In their argument that they should be included as a category in the next census, Afro-Chileans point to their shared African ancestry, and to the survival of certain traditions, such as the ones based on religious syncretism.
They also stress that Chile has signed and ratified the International Convention on the Elimination of All Forms of Racial Discrimination, and International Labour Organization Convention 169 concerning Indigenous and Tribal Peoples.
A draft law that would recognize the existence of the Afro-Chilean ethnic group, introduced in Congress in August 2009, states that the country's folklore, music and national dances contain “African features” and that the national language and cuisine have also been enriched by the heritage of African slaves.
This “silent past has not been taken into consideration in formal educational programs,” says the draft law, which would incorporate the subject in school curricula.
The country's first Afro-Chilean community development office began to function in June in the city of Arica, headed by Mr. Báez, who described it as “a historic achievement.”
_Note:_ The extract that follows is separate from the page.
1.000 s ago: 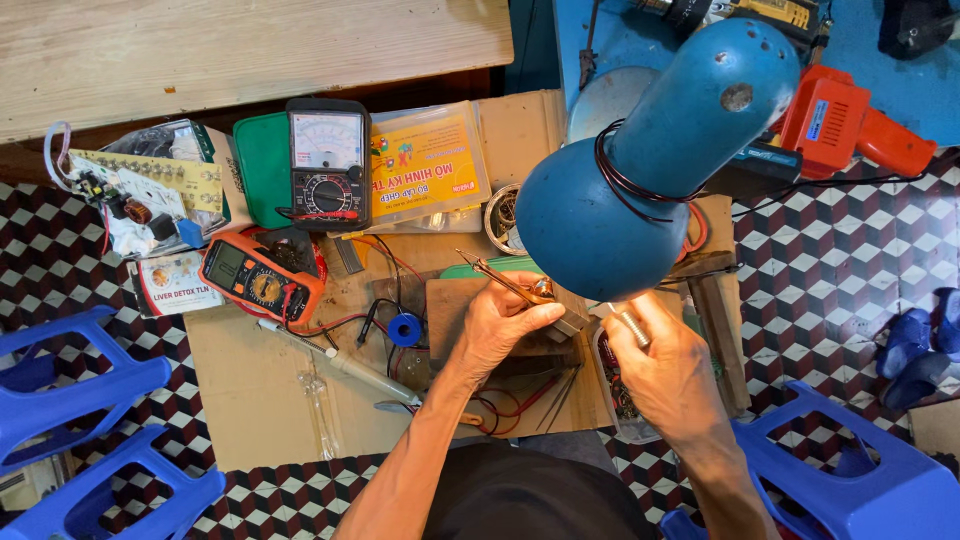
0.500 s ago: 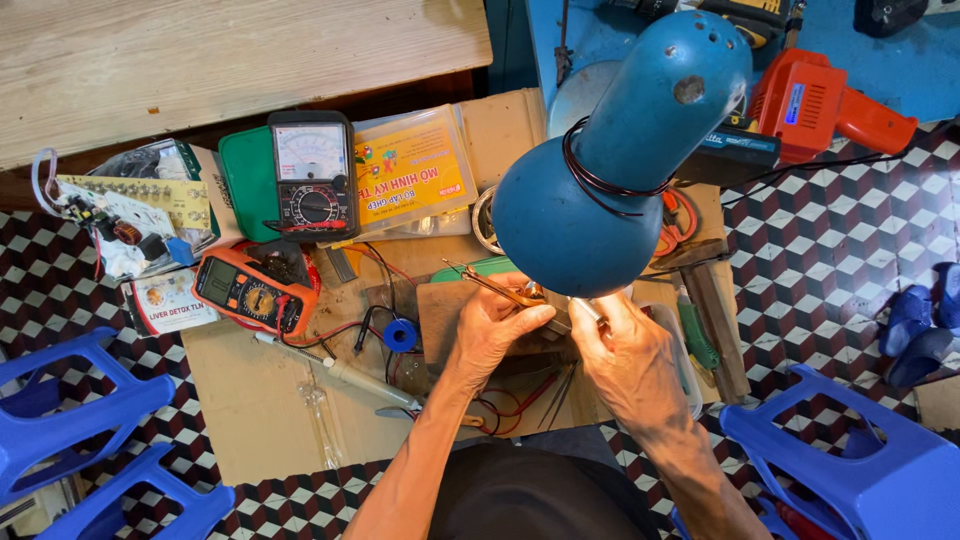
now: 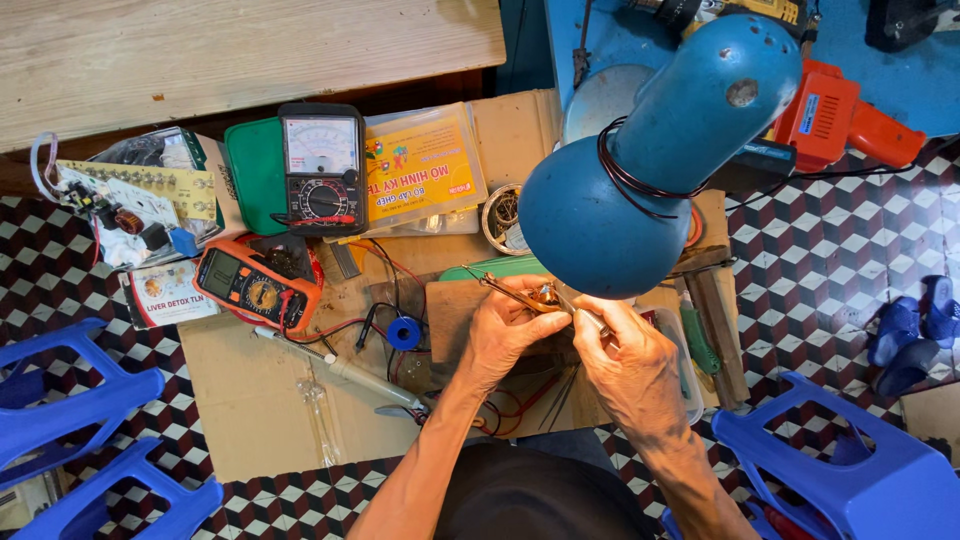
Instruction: The person solders wires to a small electronic component using a soldering iron and solder wire. They repeatedly heat the connection points and apply solder to secure the wires in place.
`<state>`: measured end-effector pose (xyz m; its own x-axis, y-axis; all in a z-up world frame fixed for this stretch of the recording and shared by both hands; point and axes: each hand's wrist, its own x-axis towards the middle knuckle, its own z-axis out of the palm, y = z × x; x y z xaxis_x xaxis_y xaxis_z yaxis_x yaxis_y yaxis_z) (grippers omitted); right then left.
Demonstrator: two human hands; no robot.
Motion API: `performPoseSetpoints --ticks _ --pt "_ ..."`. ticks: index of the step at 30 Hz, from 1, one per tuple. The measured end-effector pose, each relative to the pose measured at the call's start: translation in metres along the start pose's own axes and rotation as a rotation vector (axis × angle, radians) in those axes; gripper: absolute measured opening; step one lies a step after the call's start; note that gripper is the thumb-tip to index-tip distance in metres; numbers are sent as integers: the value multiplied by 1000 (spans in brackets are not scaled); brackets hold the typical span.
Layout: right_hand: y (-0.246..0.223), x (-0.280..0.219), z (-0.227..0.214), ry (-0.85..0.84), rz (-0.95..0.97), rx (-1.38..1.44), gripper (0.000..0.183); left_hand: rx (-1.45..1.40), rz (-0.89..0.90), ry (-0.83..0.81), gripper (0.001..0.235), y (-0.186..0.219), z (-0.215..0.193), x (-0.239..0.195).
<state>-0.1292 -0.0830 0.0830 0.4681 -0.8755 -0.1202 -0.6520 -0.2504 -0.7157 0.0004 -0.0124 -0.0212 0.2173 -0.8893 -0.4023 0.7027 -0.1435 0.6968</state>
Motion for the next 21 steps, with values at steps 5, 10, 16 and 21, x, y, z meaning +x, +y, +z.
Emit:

The Afro-Chilean Alliance has met with the official in charge of the 2012 census form in the National Institute of Statistics (INE), and will participate in a seminar in August where different social groups will outline their demands for the census, which is carried out every 10 years.
Latin America is home to some 120 million people of African descent, 23 percent of the regional population, according to ECLAC estimates cited in the book “Afrodescendientes en América Latina y el Caribe: del reconocimiento estadístico a la realización de derechos” (Afro-Descendants in Latin America and the Caribbean: From statistical recognition to the realization of rights), of which Ms. Del Popolo was one of the authors.
“Black” or “Afro-descendant” is one of the racial categories on census forms in other Latin American countries like Brazil, Colombia, Costa Rica, Cuba, Ecuador, El Salvador, Guatemala, Honduras and Nicaragua.
“In the current round of censuses, more countries are incorporating the category, like Panama, which carried out its census in May, Argentina, Uruguay, and probably Bolivia,” said Ms. Del Popolo, who underlined how important it is for all countries to provide such information.
“This is a crucial moment,” said Mr. Báez, noting that this year Chile celebrates the 200th anniversary of its independence from Spain, and that the United Nations and the Organization of American States declared 2011 as the International Year for People of African Descent.